▸ EXERCISE AIM: Please repeat the records exactly from their first line, finishing at the line containing "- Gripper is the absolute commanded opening" and including it.

Collected data entries
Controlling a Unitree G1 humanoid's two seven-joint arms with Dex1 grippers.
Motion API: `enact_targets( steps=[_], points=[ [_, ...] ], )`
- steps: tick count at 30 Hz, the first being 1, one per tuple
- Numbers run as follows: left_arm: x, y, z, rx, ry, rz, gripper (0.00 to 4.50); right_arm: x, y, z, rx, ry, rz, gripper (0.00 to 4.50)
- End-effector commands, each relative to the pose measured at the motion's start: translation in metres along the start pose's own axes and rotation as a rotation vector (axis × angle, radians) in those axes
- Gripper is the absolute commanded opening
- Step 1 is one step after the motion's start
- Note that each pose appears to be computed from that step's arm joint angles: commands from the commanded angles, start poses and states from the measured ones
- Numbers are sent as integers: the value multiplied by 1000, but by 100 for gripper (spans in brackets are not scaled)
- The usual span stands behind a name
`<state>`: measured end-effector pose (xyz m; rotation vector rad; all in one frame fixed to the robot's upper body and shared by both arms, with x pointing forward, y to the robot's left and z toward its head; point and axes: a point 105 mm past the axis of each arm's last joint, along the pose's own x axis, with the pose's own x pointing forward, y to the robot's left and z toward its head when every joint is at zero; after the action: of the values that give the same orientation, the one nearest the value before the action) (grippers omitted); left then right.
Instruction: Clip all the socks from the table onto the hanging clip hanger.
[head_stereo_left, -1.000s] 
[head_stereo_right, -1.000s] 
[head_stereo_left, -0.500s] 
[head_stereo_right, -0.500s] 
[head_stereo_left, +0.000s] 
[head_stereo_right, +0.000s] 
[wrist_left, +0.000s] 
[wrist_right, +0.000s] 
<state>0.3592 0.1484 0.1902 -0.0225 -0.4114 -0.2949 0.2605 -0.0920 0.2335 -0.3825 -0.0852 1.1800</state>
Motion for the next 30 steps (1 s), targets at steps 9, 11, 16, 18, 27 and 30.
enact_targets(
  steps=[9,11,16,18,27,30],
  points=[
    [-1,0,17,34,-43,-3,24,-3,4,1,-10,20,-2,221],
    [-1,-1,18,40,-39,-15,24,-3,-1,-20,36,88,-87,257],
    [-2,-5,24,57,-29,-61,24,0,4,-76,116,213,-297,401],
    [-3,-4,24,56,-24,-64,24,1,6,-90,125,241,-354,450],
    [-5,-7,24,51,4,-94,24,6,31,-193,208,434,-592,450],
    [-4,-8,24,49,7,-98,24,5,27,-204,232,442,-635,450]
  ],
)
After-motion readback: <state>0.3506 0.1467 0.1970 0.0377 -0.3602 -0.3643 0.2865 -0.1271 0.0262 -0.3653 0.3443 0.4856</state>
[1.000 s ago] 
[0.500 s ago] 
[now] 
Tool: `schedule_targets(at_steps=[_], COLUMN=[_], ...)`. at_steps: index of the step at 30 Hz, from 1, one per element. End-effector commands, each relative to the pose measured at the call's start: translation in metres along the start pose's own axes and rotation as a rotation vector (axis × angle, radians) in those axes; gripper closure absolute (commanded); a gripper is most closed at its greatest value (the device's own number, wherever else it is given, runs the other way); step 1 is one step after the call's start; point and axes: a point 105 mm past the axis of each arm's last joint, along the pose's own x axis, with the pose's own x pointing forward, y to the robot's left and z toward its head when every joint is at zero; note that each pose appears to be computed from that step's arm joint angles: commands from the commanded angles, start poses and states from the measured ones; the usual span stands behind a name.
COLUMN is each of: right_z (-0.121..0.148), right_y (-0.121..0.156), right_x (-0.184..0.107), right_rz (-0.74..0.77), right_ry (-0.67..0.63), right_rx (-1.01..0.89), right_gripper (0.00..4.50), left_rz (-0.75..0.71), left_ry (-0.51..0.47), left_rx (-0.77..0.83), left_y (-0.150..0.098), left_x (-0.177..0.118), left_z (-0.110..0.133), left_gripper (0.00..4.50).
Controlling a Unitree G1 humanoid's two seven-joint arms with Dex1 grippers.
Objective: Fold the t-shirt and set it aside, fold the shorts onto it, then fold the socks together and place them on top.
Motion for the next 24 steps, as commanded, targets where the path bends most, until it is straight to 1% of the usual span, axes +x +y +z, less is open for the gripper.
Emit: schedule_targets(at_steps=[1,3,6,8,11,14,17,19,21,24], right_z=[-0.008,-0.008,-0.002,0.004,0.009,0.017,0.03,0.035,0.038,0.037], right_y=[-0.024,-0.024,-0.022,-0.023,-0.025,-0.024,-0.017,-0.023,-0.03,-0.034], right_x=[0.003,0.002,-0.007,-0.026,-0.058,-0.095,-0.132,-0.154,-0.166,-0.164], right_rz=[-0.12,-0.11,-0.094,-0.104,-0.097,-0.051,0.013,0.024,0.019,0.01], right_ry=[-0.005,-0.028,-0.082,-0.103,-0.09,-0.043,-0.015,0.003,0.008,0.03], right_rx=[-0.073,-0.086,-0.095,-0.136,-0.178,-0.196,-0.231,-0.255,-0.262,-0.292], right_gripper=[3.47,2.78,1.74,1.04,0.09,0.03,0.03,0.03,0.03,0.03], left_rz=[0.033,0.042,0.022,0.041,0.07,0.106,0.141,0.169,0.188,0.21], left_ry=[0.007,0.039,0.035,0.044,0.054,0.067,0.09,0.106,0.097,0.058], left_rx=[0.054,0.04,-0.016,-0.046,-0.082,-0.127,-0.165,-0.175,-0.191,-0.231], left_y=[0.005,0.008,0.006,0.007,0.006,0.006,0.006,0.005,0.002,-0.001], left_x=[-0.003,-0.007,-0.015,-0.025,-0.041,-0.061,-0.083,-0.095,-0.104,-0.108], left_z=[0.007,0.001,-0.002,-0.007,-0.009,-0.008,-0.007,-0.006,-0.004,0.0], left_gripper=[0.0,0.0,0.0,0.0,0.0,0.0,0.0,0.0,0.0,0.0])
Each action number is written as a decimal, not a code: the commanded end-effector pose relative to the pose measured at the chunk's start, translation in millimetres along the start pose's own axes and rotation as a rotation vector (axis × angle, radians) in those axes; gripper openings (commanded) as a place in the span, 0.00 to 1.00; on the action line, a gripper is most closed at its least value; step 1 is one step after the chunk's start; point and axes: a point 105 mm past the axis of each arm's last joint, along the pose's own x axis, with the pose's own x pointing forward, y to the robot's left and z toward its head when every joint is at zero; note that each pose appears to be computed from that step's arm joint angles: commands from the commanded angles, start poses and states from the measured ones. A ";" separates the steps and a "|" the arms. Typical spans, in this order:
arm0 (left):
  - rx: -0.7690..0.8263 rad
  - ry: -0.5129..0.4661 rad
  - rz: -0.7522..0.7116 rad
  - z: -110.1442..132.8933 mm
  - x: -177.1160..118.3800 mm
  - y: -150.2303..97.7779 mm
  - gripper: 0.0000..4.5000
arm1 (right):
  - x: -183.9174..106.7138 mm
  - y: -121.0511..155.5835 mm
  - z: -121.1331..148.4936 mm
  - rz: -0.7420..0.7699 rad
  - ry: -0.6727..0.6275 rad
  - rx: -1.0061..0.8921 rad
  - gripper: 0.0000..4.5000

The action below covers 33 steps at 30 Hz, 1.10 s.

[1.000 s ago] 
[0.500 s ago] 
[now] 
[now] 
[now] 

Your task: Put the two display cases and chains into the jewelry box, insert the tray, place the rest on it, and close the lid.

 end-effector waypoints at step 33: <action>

▸ REPLY:
Controlling a Unitree G1 humanoid's two seven-joint arms with Dex1 grippers.
Motion API: `enact_targets( steps=[_], points=[ [_, ...] ], )`
- steps: tick count at 30 Hz, the first being 1, one per tuple
- Numbers run as follows: left_arm: x, y, z, rx, ry, rz, gripper (0.00 to 4.50); right_arm: x, y, z, rx, ry, rz, gripper (0.00 to 4.50)
- End-effector commands, each relative to the pose measured at the motion's start: translation in metres along the start pose's own axes and rotation as a rotation vector (axis × angle, radians) in those axes
- Gripper is the absolute commanded opening

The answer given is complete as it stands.